What you have to do: From the data that follows, print exactly the lines starting at the one containing "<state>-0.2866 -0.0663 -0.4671" and ending at the one containing "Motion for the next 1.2"; include both of them and nothing more.

Stored data entries
######
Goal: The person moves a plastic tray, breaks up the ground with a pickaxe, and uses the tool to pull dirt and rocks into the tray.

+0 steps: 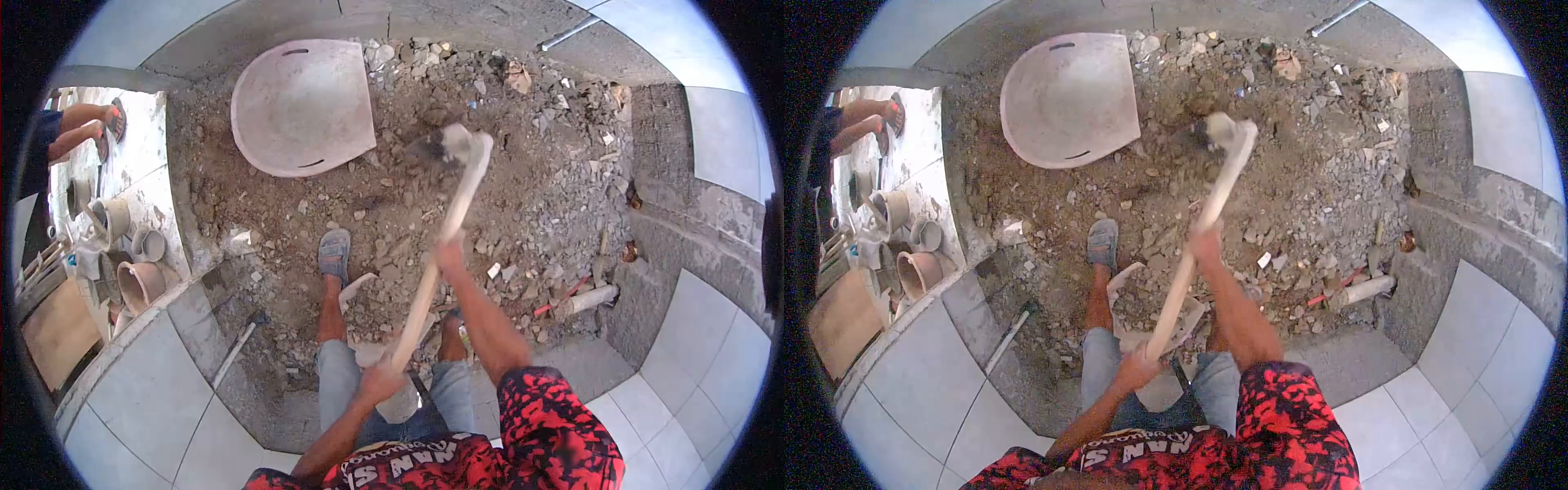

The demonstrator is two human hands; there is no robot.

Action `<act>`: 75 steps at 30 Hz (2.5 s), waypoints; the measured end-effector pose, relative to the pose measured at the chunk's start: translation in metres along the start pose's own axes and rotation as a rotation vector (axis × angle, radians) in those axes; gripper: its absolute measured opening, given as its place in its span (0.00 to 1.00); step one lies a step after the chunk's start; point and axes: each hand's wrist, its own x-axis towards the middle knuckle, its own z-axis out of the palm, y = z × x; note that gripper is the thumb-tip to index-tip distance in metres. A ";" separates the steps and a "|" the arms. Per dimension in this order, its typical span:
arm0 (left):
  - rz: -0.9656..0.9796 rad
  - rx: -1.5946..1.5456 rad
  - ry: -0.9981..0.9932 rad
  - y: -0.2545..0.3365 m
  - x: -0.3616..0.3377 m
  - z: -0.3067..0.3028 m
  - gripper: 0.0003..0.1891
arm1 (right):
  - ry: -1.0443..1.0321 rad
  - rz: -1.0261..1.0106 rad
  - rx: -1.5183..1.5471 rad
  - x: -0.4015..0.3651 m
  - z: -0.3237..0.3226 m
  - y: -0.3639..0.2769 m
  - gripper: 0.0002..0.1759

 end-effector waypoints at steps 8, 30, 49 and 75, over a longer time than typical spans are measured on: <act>0.142 0.060 0.010 -0.030 0.008 -0.004 0.29 | 0.186 -0.133 0.430 -0.051 -0.033 -0.056 0.34; -0.122 0.029 -0.083 -0.029 0.037 0.048 0.34 | 0.269 -0.173 -0.078 0.010 0.029 0.076 0.22; 0.092 -0.023 0.204 -0.040 0.189 -0.049 0.20 | 0.245 -0.361 0.183 0.141 0.075 -0.093 0.32; 0.130 -0.464 0.189 0.065 0.214 -0.052 0.20 | 0.347 -0.278 -0.108 0.175 -0.019 -0.151 0.30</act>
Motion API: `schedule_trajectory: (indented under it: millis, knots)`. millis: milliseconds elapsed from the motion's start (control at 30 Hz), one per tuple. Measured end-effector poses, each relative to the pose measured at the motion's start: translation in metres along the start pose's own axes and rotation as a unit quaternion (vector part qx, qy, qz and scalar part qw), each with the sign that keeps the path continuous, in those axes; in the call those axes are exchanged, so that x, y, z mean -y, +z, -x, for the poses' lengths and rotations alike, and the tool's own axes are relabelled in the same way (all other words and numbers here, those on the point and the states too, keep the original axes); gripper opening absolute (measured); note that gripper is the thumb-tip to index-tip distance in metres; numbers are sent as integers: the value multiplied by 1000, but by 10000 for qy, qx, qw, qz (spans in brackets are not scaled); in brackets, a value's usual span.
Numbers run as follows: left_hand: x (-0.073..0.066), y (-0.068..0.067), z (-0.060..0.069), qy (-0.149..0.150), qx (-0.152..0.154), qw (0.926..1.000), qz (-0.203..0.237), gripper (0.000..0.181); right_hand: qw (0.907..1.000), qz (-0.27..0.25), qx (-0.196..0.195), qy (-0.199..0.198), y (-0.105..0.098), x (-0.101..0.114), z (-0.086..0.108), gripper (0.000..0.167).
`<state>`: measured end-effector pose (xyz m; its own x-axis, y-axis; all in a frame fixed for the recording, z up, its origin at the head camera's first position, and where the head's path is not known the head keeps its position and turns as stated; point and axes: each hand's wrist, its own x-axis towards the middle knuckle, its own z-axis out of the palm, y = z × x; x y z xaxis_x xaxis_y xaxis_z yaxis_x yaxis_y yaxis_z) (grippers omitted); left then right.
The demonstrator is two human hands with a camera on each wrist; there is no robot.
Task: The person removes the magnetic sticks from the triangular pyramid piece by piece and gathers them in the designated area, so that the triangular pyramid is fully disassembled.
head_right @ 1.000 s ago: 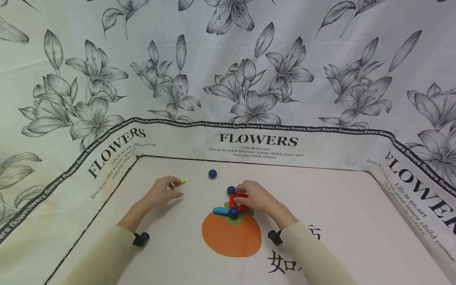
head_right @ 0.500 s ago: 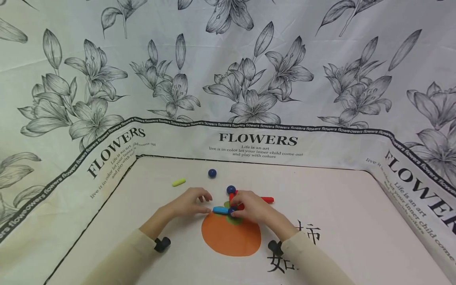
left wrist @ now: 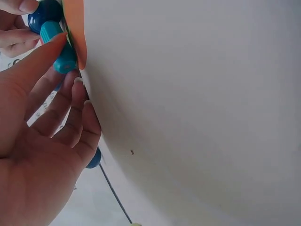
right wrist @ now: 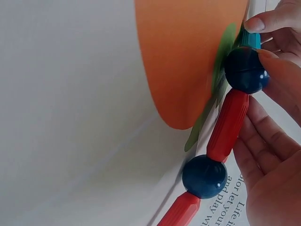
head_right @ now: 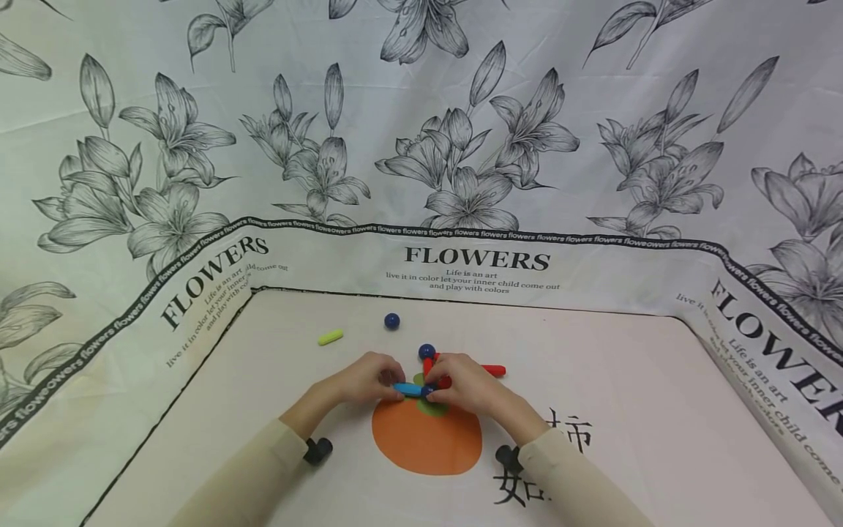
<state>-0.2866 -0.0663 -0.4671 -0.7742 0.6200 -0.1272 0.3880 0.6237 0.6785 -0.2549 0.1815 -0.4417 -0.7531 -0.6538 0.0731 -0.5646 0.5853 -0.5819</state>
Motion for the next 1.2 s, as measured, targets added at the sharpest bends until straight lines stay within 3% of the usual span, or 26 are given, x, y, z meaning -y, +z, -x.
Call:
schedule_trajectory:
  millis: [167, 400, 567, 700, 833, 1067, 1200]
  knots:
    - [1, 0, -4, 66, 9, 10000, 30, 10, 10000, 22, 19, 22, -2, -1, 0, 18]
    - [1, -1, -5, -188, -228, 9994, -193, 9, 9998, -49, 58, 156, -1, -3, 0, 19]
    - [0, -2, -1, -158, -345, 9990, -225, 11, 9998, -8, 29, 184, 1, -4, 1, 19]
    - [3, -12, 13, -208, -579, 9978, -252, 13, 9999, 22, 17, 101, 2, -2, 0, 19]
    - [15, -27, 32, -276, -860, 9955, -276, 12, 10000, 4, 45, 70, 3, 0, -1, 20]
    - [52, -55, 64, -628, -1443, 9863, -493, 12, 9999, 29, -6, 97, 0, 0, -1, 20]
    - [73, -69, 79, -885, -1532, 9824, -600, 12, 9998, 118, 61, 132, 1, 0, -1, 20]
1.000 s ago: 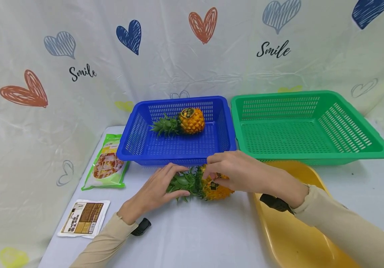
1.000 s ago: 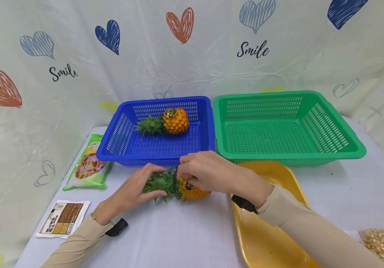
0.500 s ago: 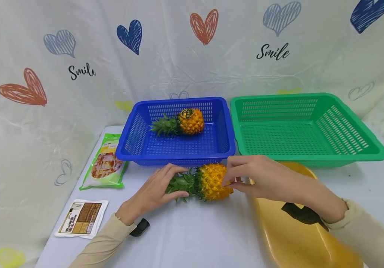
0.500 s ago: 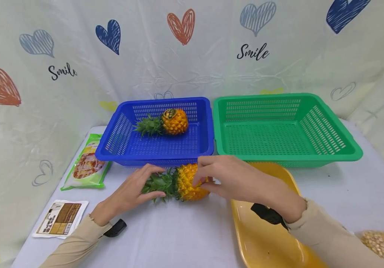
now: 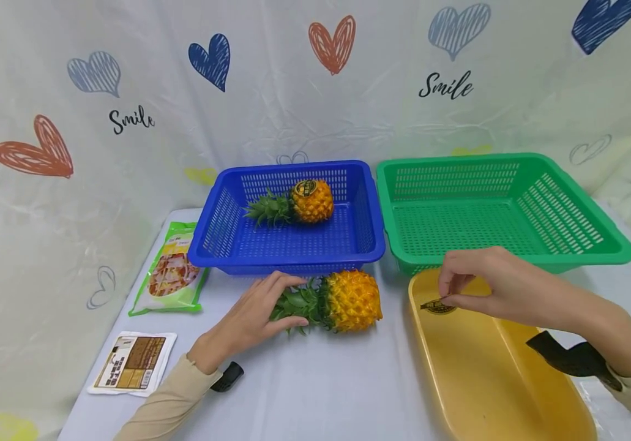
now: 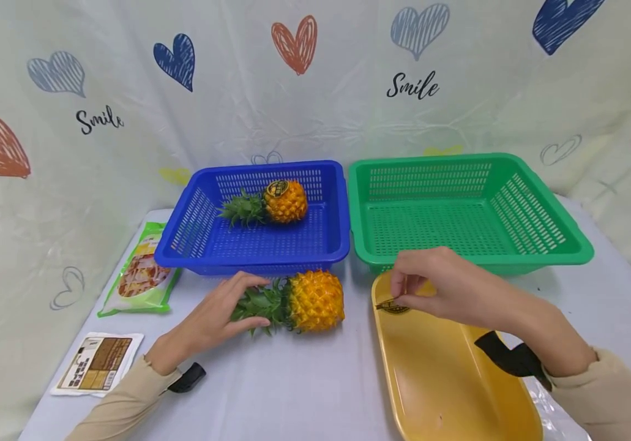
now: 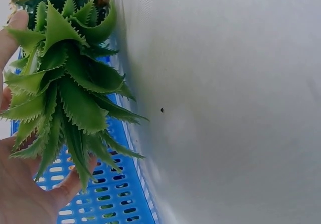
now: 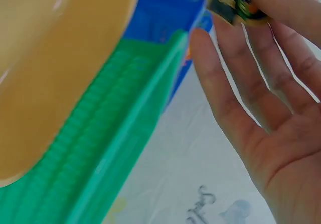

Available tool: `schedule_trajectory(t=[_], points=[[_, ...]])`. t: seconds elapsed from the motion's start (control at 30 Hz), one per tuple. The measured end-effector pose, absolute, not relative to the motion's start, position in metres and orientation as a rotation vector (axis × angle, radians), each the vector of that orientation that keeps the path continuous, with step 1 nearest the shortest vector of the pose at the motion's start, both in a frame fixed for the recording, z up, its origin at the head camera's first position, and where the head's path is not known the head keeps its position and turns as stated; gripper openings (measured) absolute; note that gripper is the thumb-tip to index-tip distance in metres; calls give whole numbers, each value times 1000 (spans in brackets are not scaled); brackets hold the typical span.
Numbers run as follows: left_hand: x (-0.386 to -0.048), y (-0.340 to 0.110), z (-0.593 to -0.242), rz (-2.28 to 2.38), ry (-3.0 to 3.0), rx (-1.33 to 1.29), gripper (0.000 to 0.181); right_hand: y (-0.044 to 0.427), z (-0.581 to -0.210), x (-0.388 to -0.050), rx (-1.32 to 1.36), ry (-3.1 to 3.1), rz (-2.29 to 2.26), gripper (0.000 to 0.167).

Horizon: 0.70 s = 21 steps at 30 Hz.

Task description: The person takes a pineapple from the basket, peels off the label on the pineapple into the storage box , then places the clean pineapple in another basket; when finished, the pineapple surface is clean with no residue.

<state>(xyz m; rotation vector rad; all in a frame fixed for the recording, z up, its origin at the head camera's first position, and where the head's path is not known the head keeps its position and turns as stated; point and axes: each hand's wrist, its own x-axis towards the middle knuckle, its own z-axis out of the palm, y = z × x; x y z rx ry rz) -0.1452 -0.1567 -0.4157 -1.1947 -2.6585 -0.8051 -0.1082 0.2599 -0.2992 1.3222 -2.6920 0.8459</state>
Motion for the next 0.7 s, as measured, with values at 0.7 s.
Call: schedule_trajectory(t=[0.7], points=[[-148, -156, -415, -800, -2671, -1197, 62, 260, -346, -118, 1372, -3142, 944, 29]])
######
Problem solution:
<state>-0.2866 -0.0663 -0.4671 -0.7742 0.6200 -0.1272 0.3880 0.6237 0.6785 -0.2549 0.1815 -0.4417 -0.7531 -0.6538 0.0731 -0.5646 0.5853 -0.5819</state>
Motion for the next 1.2 s, as measured, targets added at the sharpest bends until straight lines stay within 3% of the usual span, or 26 are given, x, y, z meaning -y, +z, -x.

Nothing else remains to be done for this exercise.